En el marco de la investigación antimonopolio llevada a cabo por la Comisión Europea sobre la multinacional estadounidense Meta (la antigua Facebook), la autoridad europea ha ordenado a la firma norteamericana que restablezca el acceso gratuito a WhatsApp para los asistentes de IA de la competencia, es decir, que permita que los usuarios de su servicio de mensajería instantánea utilicen en dicho servicio otras IAs que no sean las de la misma compañía de Mark Zuckerberg.
La Comisión Europea argumenta que, desde al menos enero de 2023, Meta ha mantenido una posición dominante en el mercado del Espacio Económico Europeo en el segmento de las aplicaciones de comunicación para consumidores a través de WhatsApp, y que hasta mediados de 2025, las empresas que utilizaban la interfaz de programación de aplicaciones de la plataforma para conectar sus propios sistemas e interactuar con sus clientes, no tenían ninguna limitación para integrar asistentes de inteligencia artificial de terceros.
Pero el 15 de octubre del pasado año 2025, la firma introdujo una nueva política que prohibía el uso de asistentes de propósito general que no fueran los suyos en dicha interfaz, dejando así a su herramienta como la única accesible. Esta restricción de acceso a una infraestructura previamente abierta, motivó que la Comisión abriera una investigación antimonopolio en diciembre del mismo año 2025.

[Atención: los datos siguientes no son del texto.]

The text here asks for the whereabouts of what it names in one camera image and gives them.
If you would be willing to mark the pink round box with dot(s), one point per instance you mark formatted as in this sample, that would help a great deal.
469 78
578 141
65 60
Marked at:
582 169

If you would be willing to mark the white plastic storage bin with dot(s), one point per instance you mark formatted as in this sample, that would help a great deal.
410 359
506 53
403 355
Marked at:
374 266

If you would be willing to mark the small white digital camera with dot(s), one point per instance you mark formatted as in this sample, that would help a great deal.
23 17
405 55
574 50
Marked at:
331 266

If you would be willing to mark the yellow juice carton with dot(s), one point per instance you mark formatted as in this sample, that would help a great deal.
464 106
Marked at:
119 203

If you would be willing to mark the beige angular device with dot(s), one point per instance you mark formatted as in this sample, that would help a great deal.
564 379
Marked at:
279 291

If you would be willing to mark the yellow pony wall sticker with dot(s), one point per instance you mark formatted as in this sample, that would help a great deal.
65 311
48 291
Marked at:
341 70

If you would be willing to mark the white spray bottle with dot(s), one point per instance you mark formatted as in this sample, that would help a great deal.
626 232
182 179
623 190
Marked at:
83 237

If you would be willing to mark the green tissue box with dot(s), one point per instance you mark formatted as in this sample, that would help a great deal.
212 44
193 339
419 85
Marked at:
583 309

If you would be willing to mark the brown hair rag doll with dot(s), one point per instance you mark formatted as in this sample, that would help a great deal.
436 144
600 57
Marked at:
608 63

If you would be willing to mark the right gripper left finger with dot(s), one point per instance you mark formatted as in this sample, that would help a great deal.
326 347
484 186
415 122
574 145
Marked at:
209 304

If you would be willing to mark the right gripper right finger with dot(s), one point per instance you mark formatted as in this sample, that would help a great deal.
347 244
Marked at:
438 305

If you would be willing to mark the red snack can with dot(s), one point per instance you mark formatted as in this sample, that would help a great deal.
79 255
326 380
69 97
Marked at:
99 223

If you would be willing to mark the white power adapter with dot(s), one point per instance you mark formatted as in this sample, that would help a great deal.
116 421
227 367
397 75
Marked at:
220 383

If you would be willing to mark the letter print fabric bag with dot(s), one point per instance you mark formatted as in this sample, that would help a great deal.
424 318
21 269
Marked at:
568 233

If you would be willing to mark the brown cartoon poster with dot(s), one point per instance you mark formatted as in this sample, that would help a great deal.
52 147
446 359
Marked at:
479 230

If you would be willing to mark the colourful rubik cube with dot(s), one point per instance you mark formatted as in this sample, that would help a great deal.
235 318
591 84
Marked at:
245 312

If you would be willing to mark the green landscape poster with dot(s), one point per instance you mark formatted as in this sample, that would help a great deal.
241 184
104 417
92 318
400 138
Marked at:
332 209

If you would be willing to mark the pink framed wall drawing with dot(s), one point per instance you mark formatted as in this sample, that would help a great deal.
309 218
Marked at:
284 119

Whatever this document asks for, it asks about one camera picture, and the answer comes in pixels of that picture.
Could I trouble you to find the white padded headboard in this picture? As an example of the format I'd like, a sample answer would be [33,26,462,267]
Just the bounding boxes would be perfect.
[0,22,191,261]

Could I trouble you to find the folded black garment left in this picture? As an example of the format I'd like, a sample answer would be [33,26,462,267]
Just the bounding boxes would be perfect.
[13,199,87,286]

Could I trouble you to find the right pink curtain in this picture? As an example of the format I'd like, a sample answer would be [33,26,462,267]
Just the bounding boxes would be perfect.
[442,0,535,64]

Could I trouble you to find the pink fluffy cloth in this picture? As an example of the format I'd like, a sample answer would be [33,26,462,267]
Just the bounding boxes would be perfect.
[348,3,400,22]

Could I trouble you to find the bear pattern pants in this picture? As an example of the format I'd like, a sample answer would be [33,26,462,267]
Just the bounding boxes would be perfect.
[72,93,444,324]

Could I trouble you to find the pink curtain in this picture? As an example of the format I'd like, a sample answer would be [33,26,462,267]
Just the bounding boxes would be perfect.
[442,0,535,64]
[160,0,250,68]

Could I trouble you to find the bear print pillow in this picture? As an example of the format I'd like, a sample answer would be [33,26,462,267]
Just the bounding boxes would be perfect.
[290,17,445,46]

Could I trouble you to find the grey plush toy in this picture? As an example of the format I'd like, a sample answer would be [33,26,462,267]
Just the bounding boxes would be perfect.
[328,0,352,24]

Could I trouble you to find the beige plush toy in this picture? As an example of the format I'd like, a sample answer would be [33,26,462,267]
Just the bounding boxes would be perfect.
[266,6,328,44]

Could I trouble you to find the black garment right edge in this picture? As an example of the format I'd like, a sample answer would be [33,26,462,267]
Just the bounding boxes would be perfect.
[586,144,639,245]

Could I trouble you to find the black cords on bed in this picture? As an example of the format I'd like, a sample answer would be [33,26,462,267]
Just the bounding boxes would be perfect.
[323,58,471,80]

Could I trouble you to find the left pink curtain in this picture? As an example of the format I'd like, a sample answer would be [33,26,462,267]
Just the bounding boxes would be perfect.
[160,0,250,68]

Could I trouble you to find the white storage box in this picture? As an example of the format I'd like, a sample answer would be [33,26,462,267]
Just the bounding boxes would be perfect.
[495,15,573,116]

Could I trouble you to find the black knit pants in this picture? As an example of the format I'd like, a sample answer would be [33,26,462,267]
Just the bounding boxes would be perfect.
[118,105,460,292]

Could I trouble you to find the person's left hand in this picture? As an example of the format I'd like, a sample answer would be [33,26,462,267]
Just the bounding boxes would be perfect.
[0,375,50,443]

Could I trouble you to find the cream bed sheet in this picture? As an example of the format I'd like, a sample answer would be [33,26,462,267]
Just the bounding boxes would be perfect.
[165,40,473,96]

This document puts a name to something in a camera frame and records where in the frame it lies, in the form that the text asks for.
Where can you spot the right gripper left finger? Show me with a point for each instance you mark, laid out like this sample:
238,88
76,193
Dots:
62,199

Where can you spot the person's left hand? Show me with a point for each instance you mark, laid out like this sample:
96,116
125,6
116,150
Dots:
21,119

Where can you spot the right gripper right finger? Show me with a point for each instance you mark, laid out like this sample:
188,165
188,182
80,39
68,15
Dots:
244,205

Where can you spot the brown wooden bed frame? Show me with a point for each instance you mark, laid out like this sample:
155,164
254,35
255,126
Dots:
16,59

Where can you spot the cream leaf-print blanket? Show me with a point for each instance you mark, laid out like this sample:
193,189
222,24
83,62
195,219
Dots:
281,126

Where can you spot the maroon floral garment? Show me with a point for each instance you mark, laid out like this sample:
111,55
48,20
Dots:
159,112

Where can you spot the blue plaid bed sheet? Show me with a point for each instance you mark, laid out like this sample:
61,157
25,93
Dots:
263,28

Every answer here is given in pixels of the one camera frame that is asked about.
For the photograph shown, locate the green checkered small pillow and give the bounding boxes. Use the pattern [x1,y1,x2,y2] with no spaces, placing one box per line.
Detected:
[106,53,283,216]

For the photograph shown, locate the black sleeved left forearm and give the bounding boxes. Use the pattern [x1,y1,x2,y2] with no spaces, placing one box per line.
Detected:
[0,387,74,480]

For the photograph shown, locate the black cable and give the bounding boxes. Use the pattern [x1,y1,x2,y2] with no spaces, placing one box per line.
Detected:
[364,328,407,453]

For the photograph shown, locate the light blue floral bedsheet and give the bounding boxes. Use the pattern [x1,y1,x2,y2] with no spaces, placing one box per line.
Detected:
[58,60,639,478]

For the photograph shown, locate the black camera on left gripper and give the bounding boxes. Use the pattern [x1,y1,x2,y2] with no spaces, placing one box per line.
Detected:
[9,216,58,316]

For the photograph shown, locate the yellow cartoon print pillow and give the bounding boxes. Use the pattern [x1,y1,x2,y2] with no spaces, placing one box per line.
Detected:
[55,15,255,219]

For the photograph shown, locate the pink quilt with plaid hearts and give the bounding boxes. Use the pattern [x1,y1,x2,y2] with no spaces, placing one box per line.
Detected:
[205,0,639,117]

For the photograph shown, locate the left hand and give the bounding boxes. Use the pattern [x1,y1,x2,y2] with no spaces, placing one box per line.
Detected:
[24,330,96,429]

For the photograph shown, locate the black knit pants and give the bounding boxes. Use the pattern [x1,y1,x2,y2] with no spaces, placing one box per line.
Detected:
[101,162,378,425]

De esta manera, y en febrero de este mismo año 2026, la Comisión emitió un pliego de cargos en el que concluía, de manera preliminar, la necesidad de aplicar medidas cautelares ante el riesgo de dañar de gravemente la estructura competitiva del mercado en un momento clave para su desarrollo. Y pese a que el pasado 4 de marzo, la empresa publicó una revisión de su política para volver a admitir herramientas de terceros, impuso una tarifa que, en la práctica, equivalía a la prohibición anterior, una situación ante la cual las autoridades europeas emitieron un pliego de cargos suplementario en abril, manifestando su intención de forzar la restitución del servicio.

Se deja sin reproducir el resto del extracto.